Mohamed Sajid présente les ambitions rénovées de l’UC
Repositionnement et posture de rupture de la part de l’UC. Le parti change sous la houlette de Mohamed Sajid.
Le repositionnement de l’UC pourrait être enseigné dans les écoles de communication ou de marketing politique. Une sorte d’exercice difficile, car, voilà un parti qui a mal vieilli dans un environnement politique et social qui s’est régénéré, et qui a fut à sa naissance en 1983, un parti de l’administration.
Ce mardi 26 août, Mohamed Sajid recevait la presse pour sa propre sortie médiatique depuis son élection au poste de secrétaire général de l’UC le 25 avril dernier. Première sortie médiatique également depuis l’ouverture de la campagne électorale officielle.
L’exercice de communication était réussi, car innovant, pas ennuyeux (contrairement à la plupart des conférences de presse politiques) et riche en messages.

Un florilège des projets structurants de Casablanca affiché dans la salle de la rencontre avec la presse.

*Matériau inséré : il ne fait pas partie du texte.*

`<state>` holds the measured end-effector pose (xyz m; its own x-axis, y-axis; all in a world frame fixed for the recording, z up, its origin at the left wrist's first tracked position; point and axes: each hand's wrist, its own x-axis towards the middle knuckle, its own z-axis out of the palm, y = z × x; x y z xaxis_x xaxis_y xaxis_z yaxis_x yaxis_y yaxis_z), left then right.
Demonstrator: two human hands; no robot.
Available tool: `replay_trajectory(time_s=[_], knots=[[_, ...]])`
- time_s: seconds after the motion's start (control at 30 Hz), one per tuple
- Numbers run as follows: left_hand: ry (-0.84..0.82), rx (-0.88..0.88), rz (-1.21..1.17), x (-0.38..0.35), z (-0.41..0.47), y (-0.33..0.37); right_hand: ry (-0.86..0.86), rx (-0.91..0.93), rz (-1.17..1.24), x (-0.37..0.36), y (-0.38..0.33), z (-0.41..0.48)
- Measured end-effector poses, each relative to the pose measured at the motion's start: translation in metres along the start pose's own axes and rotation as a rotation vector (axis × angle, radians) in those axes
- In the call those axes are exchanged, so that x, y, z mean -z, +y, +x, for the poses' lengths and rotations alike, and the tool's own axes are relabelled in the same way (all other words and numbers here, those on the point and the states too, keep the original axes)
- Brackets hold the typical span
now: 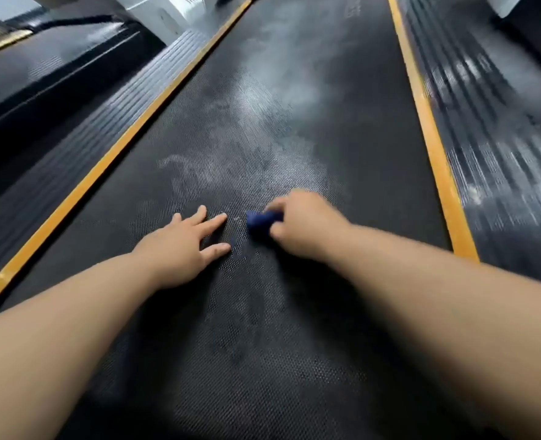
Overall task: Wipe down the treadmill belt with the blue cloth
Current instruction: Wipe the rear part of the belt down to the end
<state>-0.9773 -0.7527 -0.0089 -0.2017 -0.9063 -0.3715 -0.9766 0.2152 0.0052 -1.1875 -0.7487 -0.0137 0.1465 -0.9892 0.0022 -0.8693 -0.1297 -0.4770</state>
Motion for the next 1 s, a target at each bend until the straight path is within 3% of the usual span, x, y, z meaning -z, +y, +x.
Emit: replay_trajectory(time_s=[0.07,0.13,0.23,0.37,0.43,0.6,0.67,0.77,0.9,1.0], knots=[[-0.01,-0.008,-0.001,0.003,0.0,-0.003,0.131,-0.214,-0.027,0.01,0.022,0.029],[-0.011,-0.028,0.014,0.008,0.0,-0.009,0.163,-0.29,-0.117,0.013,0.028,0.042],[-0.027,-0.022,0.02,0.009,0.0,-0.015,0.13,-0.214,-0.087,0.001,0.005,0.025],[0.008,0.055,0.029,0.008,-0.002,-0.013,0.04,0.077,-0.007,-0.03,-0.043,-0.022],[0.012,0.056,0.032,0.01,-0.001,-0.011,0.001,0.108,-0.041,-0.026,-0.044,-0.014],[0.027,0.047,0.003,0.009,-0.001,-0.019,0.095,-0.203,-0.206,0.007,0.005,0.05],[0.029,0.045,-0.005,0.008,-0.001,-0.021,0.119,-0.25,-0.19,0.007,0.007,0.054],[0.039,0.058,-0.031,0.005,-0.002,-0.02,0.134,-0.173,-0.09,-0.011,-0.023,0.031],[0.072,0.067,-0.069,0.003,-0.001,-0.02,0.073,0.138,-0.045,-0.043,-0.059,-0.011],[0.062,0.069,-0.109,0.003,0.002,-0.021,0.02,0.112,-0.093,-0.03,-0.04,0.017]])
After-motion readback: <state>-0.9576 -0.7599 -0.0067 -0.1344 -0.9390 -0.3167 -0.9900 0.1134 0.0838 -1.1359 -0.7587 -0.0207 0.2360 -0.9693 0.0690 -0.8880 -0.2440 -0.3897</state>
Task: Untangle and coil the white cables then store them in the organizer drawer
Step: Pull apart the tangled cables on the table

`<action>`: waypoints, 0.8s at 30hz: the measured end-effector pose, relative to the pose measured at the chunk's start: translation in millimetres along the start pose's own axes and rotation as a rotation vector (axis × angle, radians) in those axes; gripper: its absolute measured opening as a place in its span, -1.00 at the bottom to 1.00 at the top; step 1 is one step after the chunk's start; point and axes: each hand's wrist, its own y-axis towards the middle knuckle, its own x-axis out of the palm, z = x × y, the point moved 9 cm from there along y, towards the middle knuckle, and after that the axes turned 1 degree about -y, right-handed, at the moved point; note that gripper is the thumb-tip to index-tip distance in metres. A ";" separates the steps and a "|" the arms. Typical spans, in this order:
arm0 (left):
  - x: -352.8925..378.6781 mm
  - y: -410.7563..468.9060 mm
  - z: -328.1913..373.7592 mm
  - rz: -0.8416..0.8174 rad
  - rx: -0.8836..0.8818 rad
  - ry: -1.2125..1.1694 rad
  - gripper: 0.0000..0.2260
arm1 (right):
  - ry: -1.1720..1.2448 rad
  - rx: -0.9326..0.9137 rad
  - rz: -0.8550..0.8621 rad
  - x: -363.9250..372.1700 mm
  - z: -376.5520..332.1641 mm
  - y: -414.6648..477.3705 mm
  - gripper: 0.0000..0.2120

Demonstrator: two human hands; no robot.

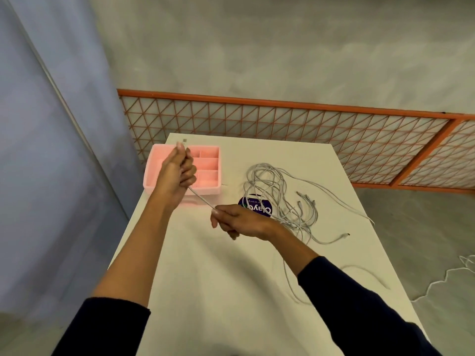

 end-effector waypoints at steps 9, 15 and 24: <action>-134.9 -24.8 -22.9 0.519 0.027 -0.132 -0.65 | -0.295 0.163 0.006 -3.4 93.0 -23.6 -0.64; -202.9 -49.9 -8.7 0.747 0.072 -0.149 -0.63 | -0.427 0.413 0.045 -25.4 176.9 -79.8 -0.62; -164.8 -42.8 -36.6 0.683 0.036 -0.068 -0.64 | -0.435 0.677 0.095 -53.1 214.0 -95.4 -0.77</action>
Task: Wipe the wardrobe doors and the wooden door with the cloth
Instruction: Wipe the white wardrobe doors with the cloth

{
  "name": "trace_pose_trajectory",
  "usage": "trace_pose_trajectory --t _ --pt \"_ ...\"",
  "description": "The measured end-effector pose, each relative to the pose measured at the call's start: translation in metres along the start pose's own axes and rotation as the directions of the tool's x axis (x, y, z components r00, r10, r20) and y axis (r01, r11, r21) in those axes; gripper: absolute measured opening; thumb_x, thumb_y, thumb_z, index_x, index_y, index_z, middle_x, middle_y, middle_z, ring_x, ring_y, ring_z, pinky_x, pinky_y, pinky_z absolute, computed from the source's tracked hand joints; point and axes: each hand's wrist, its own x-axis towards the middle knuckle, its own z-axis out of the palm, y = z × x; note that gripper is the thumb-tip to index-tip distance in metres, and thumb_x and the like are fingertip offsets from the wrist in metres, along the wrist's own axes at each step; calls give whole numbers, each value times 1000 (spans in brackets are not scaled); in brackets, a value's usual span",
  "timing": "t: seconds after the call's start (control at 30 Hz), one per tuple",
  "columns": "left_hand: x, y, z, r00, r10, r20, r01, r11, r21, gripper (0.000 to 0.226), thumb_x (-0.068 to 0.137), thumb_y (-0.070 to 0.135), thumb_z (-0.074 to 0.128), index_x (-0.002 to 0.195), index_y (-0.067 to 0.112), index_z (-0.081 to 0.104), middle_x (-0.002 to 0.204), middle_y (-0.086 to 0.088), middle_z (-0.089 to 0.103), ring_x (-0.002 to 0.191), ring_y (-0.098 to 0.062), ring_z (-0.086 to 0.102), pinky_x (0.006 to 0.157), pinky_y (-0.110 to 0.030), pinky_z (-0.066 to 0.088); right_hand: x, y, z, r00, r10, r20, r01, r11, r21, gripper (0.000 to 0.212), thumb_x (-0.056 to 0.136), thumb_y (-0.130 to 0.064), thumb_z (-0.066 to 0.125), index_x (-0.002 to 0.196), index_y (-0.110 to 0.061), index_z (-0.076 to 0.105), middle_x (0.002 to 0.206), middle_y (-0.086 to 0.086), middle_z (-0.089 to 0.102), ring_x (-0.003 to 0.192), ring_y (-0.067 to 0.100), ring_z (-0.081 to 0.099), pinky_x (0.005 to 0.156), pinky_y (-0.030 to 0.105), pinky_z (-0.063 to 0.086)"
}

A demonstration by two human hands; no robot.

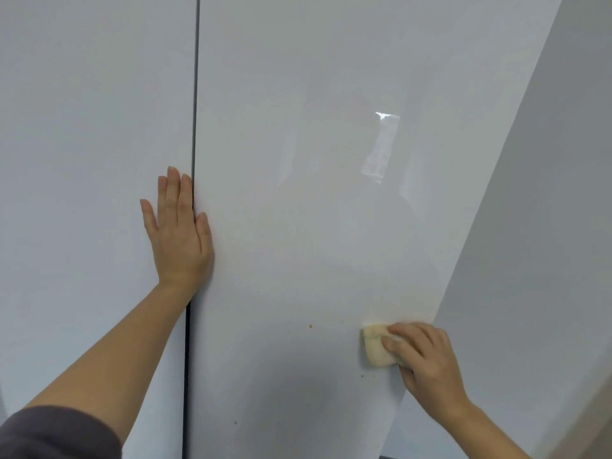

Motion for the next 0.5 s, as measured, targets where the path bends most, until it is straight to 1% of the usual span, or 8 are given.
trace_pose_trajectory --t 0.07,0.13,0.2,0.23,0.3,0.37,0.43,0.5 --pt "0 0 0 1000 -2 2 2 1000 -2 57 100 15 28 154 6 16 163 -8 9 151 -21 4 120 -53 2 33 8 -13 993 46 -109 -45 999 12 27 86 -3 51 105 -20 59 114 0 55 95 29 55 78 36 39" --pt "0 0 0 1000 -3 -1 3 1000 -4 57 99 15 29 154 6 16 163 -9 9 151 -22 4 120 -54 2 62 14 -22 965 120 -232 -110 992 56 30 83 1 54 107 -17 60 112 4 56 95 30 53 81 36 39" --pt "0 0 1 1000 -1 -8 1 1000 -9 57 99 14 29 154 6 16 163 -9 10 151 -22 4 120 -54 2 65 10 -18 939 182 -293 -164 983 84 34 80 5 56 107 -14 60 112 6 56 96 30 52 82 36 39" --pt "0 0 1 1000 -1 -12 1 1000 -12 57 99 14 29 154 6 16 163 -10 10 151 -22 4 120 -54 2 55 4 -9 939 185 -290 -169 982 79 38 77 8 58 107 -14 59 113 6 55 96 31 52 84 35 39" --pt "1 -1 2 1000 0 -18 -1 1000 -13 57 99 14 29 154 5 17 163 -11 11 151 -22 5 120 -54 2 18 -11 16 964 137 -226 -128 990 56 42 75 11 58 107 -17 59 116 4 55 94 32 53 85 35 40" --pt "1 -1 3 1000 1 -22 -1 1000 -15 57 99 12 30 154 5 17 163 -11 11 151 -22 4 121 -53 2 -14 -23 33 990 60 -129 -55 998 38 36 82 6 52 106 -20 58 118 1 55 93 32 54 82 36 42" --pt "1 -1 3 1000 -1 -22 1 1000 -15 57 99 12 30 154 6 16 163 -11 11 151 -21 4 121 -53 2 -16 -25 34 998 19 -66 -16 998 57 28 89 0 48 105 -21 58 117 -1 55 93 30 55 80 36 43" --pt "1 -1 3 1000 0 -17 0 1000 -11 57 99 11 31 154 6 16 163 -11 10 151 -21 3 121 -53 1 7 -25 25 995 33 -89 -26 997 78 27 89 1 51 104 -20 59 115 0 56 93 30 56 79 35 43"
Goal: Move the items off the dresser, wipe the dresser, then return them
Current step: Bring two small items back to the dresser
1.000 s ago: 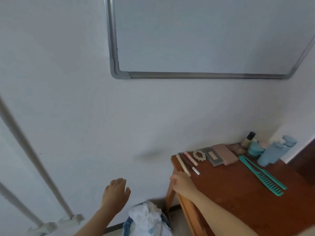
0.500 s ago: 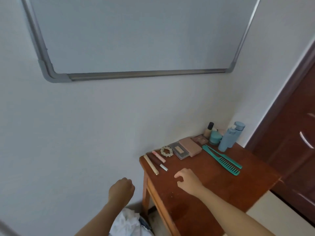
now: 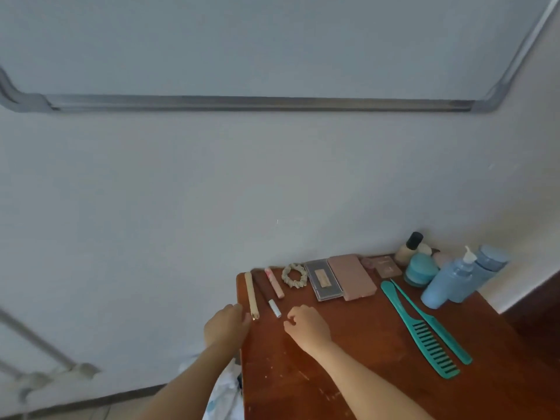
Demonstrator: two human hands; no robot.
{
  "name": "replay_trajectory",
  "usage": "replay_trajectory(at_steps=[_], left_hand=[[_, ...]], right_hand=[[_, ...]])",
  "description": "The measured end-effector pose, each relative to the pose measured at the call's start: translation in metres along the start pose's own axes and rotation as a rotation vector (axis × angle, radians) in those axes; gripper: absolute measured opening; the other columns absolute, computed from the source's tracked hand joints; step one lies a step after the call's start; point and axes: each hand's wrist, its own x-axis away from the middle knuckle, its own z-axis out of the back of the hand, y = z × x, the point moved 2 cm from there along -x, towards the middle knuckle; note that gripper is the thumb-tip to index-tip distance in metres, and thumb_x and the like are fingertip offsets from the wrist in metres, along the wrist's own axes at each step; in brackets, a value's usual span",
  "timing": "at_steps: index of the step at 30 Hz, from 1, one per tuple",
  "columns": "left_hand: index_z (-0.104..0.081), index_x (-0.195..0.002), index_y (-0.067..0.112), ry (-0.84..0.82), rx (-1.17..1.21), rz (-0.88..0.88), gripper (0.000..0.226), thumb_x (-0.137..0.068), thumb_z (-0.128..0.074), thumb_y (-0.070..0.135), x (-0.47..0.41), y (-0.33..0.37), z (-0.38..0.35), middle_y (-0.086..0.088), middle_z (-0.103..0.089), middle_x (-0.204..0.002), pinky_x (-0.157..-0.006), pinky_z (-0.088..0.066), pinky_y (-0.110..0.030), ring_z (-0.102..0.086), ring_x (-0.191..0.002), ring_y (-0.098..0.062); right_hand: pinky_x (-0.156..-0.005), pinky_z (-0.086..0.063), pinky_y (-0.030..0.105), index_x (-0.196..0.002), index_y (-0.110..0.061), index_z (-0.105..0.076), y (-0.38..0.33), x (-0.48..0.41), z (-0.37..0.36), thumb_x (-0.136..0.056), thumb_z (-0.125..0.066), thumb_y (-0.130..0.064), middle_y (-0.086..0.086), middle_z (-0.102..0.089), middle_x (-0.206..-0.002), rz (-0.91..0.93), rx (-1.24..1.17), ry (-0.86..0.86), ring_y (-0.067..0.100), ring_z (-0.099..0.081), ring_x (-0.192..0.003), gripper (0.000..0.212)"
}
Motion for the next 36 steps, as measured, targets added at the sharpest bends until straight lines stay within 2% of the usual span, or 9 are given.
replay_trajectory(at_steps=[2,4,10,18,20,23,29,32,36], left_hand=[[-0.041,-0.067,0.021,0.002,0.010,0.043,0.030,-0.093,-0.039,0.037,-0.004,0.005,-0.007,0.006,-0.043,-0.071,-0.058,-0.038,-0.022,-0.050,-0.071,-0.013],[-0.049,-0.078,0.020,0.014,0.008,0.076,0.026,-0.092,-0.041,0.040,-0.009,0.012,-0.012,0.005,-0.048,-0.078,-0.062,-0.043,-0.024,-0.052,-0.072,-0.014],[-0.055,-0.096,0.015,0.034,0.002,0.143,0.030,-0.089,-0.047,0.044,-0.027,0.026,-0.017,0.000,-0.057,-0.096,-0.070,-0.048,-0.028,-0.059,-0.086,-0.018],[-0.049,-0.087,0.014,-0.035,0.128,0.230,0.010,-0.086,-0.048,0.024,-0.032,0.014,-0.014,-0.001,-0.051,-0.085,-0.061,-0.038,-0.026,-0.050,-0.074,-0.019],[-0.047,-0.081,0.014,-0.040,0.149,0.246,0.010,-0.085,-0.048,0.023,-0.032,0.008,-0.010,0.001,-0.048,-0.078,-0.055,-0.034,-0.023,-0.048,-0.073,-0.018],[-0.035,-0.064,0.017,-0.040,0.178,0.265,0.025,-0.085,-0.048,0.022,-0.031,-0.001,-0.003,0.004,-0.039,-0.067,-0.047,-0.026,-0.022,-0.042,-0.064,-0.015],[-0.044,-0.080,0.012,-0.034,0.198,0.173,0.013,-0.086,-0.050,0.022,-0.027,-0.025,0.021,0.003,-0.043,-0.067,-0.048,-0.028,-0.022,-0.045,-0.064,-0.016],[-0.044,-0.078,0.013,-0.053,0.196,0.073,0.012,-0.086,-0.050,0.020,-0.027,-0.036,0.043,0.004,-0.042,-0.065,-0.047,-0.029,-0.021,-0.043,-0.056,-0.011],[-0.044,-0.075,0.015,-0.058,0.239,-0.083,0.014,-0.086,-0.052,0.019,-0.023,-0.044,0.073,0.004,-0.044,-0.065,-0.048,-0.032,-0.020,-0.043,-0.055,-0.011]], right_hand=[[-0.088,-0.044,0.031,-0.112,-0.014,-0.060,0.001,-0.006,-0.005,-0.094,-0.045,-0.031,0.004,-0.058,-0.114,0.003,-0.006,-0.004,0.020,-0.050,-0.109,0.028],[-0.085,-0.043,0.031,-0.111,-0.013,-0.060,0.003,-0.013,-0.008,-0.094,-0.046,-0.033,0.004,-0.057,-0.113,0.003,-0.016,0.000,0.020,-0.050,-0.108,0.029],[-0.086,-0.044,0.031,-0.118,-0.012,-0.055,-0.003,-0.028,-0.010,-0.093,-0.047,-0.040,0.003,-0.055,-0.117,0.038,-0.017,0.019,0.020,-0.049,-0.110,0.038],[-0.086,-0.045,0.029,-0.125,-0.012,-0.050,-0.016,-0.039,-0.015,-0.095,-0.046,-0.025,0.004,-0.054,-0.119,0.062,0.037,0.007,0.020,-0.051,-0.109,0.033],[-0.083,-0.046,0.029,-0.123,-0.011,-0.050,-0.019,-0.041,-0.015,-0.095,-0.045,-0.020,0.004,-0.054,-0.118,0.027,0.032,0.003,0.020,-0.054,-0.106,0.030],[-0.080,-0.046,0.030,-0.121,-0.010,-0.050,-0.026,-0.040,-0.015,-0.094,-0.045,-0.016,0.005,-0.053,-0.117,-0.026,0.032,-0.005,0.021,-0.057,-0.102,0.028],[-0.077,-0.048,0.028,-0.122,-0.010,-0.050,-0.045,-0.023,-0.007,-0.094,-0.047,-0.018,0.006,-0.054,-0.116,-0.111,0.054,0.060,0.022,-0.060,-0.099,0.029],[-0.070,-0.044,0.025,-0.121,-0.011,-0.050,-0.056,-0.005,0.005,-0.094,-0.048,-0.020,0.005,-0.054,-0.115,-0.146,0.088,0.129,0.021,-0.061,-0.096,0.029],[-0.077,-0.049,0.028,-0.117,-0.011,-0.051,-0.068,0.026,0.020,-0.094,-0.049,-0.022,0.005,-0.055,-0.114,-0.251,0.108,0.212,0.021,-0.062,-0.096,0.025]])
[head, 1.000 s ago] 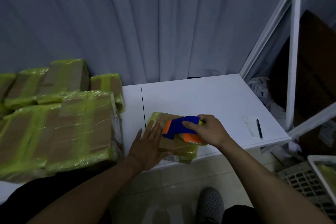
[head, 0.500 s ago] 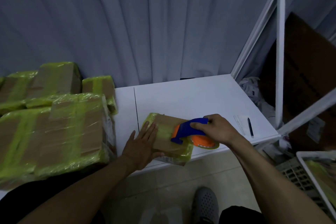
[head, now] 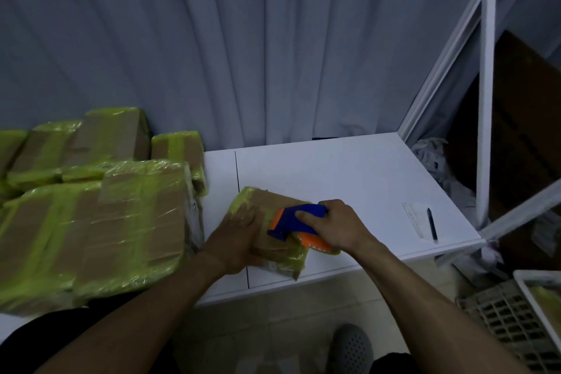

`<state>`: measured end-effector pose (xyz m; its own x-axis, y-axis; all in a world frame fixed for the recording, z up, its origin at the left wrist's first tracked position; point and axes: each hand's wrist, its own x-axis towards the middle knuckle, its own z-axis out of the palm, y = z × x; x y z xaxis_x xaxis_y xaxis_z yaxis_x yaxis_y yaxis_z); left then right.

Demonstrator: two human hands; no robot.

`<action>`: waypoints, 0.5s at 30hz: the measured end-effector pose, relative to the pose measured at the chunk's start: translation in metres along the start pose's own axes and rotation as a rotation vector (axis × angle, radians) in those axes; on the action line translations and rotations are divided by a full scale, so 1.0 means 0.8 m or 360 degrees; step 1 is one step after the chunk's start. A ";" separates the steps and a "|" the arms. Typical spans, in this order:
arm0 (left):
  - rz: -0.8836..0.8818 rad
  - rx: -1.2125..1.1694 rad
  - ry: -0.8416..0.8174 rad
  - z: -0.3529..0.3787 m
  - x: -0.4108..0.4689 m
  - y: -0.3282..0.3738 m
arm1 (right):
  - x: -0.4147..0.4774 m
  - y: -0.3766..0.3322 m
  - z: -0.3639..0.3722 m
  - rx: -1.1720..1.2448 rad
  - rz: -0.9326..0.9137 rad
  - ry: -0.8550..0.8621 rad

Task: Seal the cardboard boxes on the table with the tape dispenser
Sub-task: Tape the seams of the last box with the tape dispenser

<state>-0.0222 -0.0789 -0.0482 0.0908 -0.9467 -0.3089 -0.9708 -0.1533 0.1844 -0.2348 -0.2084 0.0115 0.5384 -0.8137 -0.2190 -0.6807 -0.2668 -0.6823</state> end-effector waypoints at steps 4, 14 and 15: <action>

Ceux qui se demandent ce qu’est le nouvel UC de Mohamed Sajid ont eu la réponse :
-Sajid et l’UC assument leurs points faibles ou les reproches qu’on leur fait. Par exemple, Sajid est considéré comme un homme qui parle d’une voix trop douce, qui est trop calme pour être un leader politique. Le slogan sera donc “La sérénité dans l’action“;
-Le repositionnement évite le terrain de l’idéologie pour aller simplement vers les réalisations. Sous forme de question. “Plutôt qu’un hashtag, je pose la question achderti?“ plaisante Mohamed Sajid. Quelques exemples seront donnés, par exemple le tramway. “Les autres vous promettent le tramway, nous l’avons fait“;
-On dit parfois de Sajid qu’il est un DG de Casablanca. C’est un peu cela qui est dit et assumé;
-La forme: ce n’est pas une conférence de presse classique. Sajid est interrogé par Anouar Zyne, autre militant et dirigeant de l’UC, rompu à la communication. Les réponses sont assez courtes. Quelques spots sont projetés, pour montrer les réalisations d’élus UC dans d’autres communes que Casa;
-L’usage d’une forme de storytelling, a rendu l’exercice moins ennuyeux et plus audible pour l’assistance. Sajid raconte par exemple qu’en 1993, il préside une commune de 5.000 habitants dans la région de Taroudant. Il en conclut sur la méthode, l’expérience communale, les bilans, les réalisations;
-L’UC se positionne dans le langage de vérité, le dire vrai.
-Il revendique une expertise dans la gestion communale, et pas seulement à Casablanca.
En matière de bilan, Sajid a mis en avant deux apports dans la gestion communale, à travers deux exemples:
-La capacité à réaliser des montages financiers pour des projets ambitieux, en mobilisant des fonds provenant des budgets de l’Etat ainsi que par des opérations en PPP (partenariat public privé).
-L’innovation apportée par Casablanca en matière d’éradication des bidonvilles. 100.000 familles y résidaient en 2004. Plus de la moitié ont été relogées. Et la mise au point d’une formule nouvelle qui a suscité l’intérêt au Maroc et à l’étranger, jusqu’aux Nations Unies: grâce à la SDL (Société de Développement Local), les délais de recasement ont été réduits à six mois en moyenne au lieu de deux à trois ans auparavant. La nouvelle formule consiste en un partenariat entre une petite entreprise de construction, deux familles de bidonvillois et la ville. La ville fournit le terrain, l’entreprise construit gratuitement et devient propriétaire d’un étage. Les deux famille sont également un étage chacune.
Mohamed Sajid a envoyé des messages à contre-courant des autres partis et leur a même lancé des piques : “je parle de réalisations et pas de fausses promesses.(…) Je parle de compétences réelles des communes. (…) Je me présente là où j’habite et je vis, on ne peut pas prétendre gérer une commune en faisant la navette.(… )“
Sajid se présente en tant que tête de liste UC aux communales à Aïn Chok et aux régionales dans la préfecture d’Anfa.